DACS aims to overcome these challenges, enabling data continuity and handling dynamic data to realize a more flexible decentralized storage system.

DACS: Xenea Blockchain's Decentralized Storage

DACS Overview

The decentralized storage function in the Xenea Blockchain is provided by DACS (Decentralized Autonomous Contents Storage). This architecture is based on a peer-reviewed IEEE paper, "Sustainable NFT Blockchain Storage for High Availability and Security".

DACS enables a more flexible system that guarantees data continuity and addresses dynamic data, which is difficult with traditional blockchain-based decentralized storage. This is possible because DACS can integrate the Xenea Blockchain with multiple file systems.

A common misunderstanding is that DACS itself is a file system. DACS is an architecture for integrating the Xenea Blockchain with file systems, with actual data storage handled by hosted file systems.

File systems integrable with DACS include IPFS, known as a hash-based file system, and a proprietary file system we are developing (as of December 2024) that supports dynamic data. By combining with SGM (Sustainable Generation Manager) and FASTD (FAST Track Contents Delivery Manager), DACS ensures data continuity and caching capabilities.

In the initial stages of the Xenea Blockchain launch, DACS will only support IPFS. To ensure network stability and a comfortable user experience, DACS node participation will be permission-based during this phase.

Sustainable Generation Manager: SGM

SGM is a technology for perpetually maintaining data on a decentralized storage network. This system automatically migrates data to storage devices of other DACS nodes before the physical lifespan of storage devices is reached, creating an environment where data can be inherited across generations.
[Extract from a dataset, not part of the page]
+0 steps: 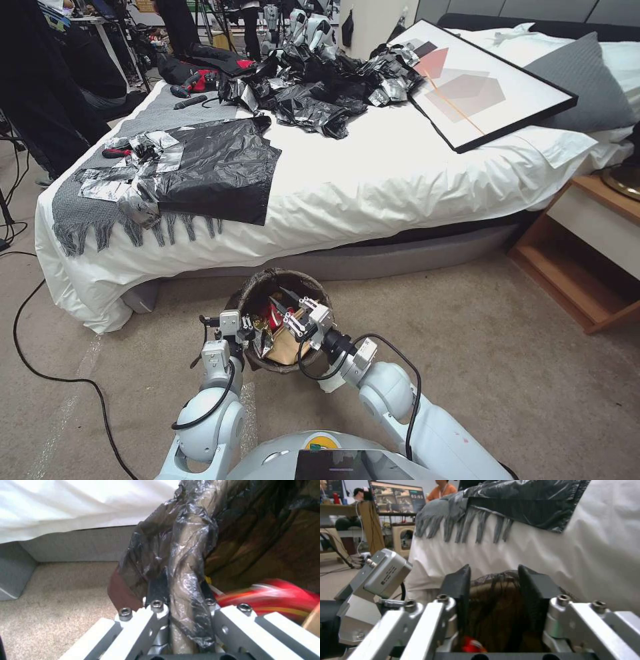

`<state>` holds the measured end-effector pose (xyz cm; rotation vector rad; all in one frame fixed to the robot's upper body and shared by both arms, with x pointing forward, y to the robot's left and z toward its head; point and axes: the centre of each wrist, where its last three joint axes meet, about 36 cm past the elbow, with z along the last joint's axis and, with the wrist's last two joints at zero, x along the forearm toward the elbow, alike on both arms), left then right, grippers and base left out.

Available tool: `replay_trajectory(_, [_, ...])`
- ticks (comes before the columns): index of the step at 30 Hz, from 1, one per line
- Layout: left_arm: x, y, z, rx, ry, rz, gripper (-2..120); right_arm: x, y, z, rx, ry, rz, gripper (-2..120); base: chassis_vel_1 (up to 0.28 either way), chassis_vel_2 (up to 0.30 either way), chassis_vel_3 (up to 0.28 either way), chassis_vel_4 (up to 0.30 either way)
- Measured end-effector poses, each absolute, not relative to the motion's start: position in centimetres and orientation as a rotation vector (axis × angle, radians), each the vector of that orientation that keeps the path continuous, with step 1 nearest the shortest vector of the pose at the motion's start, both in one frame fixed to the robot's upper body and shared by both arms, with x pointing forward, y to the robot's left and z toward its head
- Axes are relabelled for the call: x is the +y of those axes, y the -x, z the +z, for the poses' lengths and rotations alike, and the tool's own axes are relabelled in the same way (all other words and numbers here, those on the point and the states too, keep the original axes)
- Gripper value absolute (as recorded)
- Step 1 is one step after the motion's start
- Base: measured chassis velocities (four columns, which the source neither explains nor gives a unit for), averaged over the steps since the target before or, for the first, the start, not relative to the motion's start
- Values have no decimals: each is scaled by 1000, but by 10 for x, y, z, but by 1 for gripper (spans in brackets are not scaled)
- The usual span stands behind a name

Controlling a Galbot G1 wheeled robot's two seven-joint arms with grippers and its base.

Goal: Pick up the trash bin, then pick up the garbage from the floor and place it into the trash bin.

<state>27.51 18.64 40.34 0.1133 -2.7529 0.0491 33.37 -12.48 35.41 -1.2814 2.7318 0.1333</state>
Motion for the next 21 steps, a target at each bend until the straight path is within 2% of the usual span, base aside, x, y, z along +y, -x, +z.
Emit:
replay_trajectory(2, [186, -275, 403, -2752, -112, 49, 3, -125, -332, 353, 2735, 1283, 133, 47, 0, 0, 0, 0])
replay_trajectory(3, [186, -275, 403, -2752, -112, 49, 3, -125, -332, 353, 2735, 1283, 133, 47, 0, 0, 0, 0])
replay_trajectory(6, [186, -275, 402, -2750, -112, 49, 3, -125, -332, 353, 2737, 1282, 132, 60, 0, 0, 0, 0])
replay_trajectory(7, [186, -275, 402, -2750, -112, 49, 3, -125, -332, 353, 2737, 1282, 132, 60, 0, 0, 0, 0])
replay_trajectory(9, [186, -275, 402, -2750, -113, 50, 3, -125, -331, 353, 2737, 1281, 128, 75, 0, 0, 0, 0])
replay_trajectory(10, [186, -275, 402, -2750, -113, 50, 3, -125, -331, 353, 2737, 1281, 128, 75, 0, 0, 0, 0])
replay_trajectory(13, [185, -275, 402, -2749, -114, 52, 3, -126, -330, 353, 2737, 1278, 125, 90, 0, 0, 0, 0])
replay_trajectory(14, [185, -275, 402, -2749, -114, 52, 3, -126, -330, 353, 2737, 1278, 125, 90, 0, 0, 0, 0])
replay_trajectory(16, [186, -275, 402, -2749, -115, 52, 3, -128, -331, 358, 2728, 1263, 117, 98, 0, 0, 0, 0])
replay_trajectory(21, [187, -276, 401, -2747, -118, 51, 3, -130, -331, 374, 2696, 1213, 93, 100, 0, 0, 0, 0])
To ensure data continuity, SGM monitors and manages timestamps for each storage. When a storage's validity period expires, it replicates data to DACS nodes with the closest network distance. Once replication is complete, the data on the original DACS node is deleted, and the space becomes available for new use.
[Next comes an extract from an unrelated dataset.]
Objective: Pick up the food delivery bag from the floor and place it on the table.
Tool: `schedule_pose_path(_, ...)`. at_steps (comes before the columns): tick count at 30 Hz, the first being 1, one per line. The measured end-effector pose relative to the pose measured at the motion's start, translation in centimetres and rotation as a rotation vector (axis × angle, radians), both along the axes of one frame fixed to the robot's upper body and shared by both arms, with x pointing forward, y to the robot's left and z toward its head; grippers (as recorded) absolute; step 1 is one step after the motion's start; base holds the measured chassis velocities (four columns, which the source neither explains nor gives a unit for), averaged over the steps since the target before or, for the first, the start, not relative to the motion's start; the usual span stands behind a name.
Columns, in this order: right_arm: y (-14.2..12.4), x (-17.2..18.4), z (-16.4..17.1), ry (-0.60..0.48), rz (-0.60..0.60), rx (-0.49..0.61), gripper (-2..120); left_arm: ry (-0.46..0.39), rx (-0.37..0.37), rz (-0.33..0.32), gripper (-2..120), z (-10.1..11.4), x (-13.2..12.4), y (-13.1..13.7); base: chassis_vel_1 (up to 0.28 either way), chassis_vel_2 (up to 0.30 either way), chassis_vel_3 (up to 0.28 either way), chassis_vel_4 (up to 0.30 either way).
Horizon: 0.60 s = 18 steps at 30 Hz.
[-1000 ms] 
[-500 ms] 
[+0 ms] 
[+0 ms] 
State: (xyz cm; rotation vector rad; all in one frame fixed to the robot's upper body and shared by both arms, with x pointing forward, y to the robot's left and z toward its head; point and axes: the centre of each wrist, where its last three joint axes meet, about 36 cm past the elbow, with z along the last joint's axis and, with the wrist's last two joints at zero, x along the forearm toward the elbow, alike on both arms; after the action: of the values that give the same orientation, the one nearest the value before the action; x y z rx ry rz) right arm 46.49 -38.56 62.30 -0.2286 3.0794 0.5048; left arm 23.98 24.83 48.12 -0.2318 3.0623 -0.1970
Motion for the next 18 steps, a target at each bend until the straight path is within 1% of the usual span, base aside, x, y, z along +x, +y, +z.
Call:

Data replication from the first generation to the second generation DACS is performed in the process shown in the flow diagram below. Note the expiration date of the data which triggers the replication can be set from 1 to 365 days, with the default value set to 180 days.

FAST Track Contents Delivery Manager: FASTD

In certain cases, specific data may require low-latency access depending on its purpose. To address such needs, FASTD (FAST Track Contents Delivery Manager) manages content in the cache area of DACS nodes, enabling low-latency data access. Content organizers can designate data requiring low-latency access as FAST track.

Conclusion

In this article, we focused on the challenge of data continuity, introducing the characteristics of existing blockchain-based decentralized storage solutions and DACS developed by Xenea. While existing solutions like IPFS/Filecoin and Arweave have their own excellent features, they have limitations in data continuity and handling dynamic data.

Against this background, the DACS provided by Xenea, based on a peer-reviewed IEEE paper, proposes a new framework that transcends these limitations. By integrating blockchain with multiple file systems, DACS achieves a more flexible decentralized storage. Particularly, the mechanism of data inheritance across generations through SGM offers a solution to the fundamental challenge of physical storage device lifespans. Moreover, with FASTD implementation, it becomes possible to appropriately handle data requiring low-latency access.

These characteristics of DACS are expected to significantly contribute to long-term storage of digital assets including NFTs and continuous maintenance of various types of data.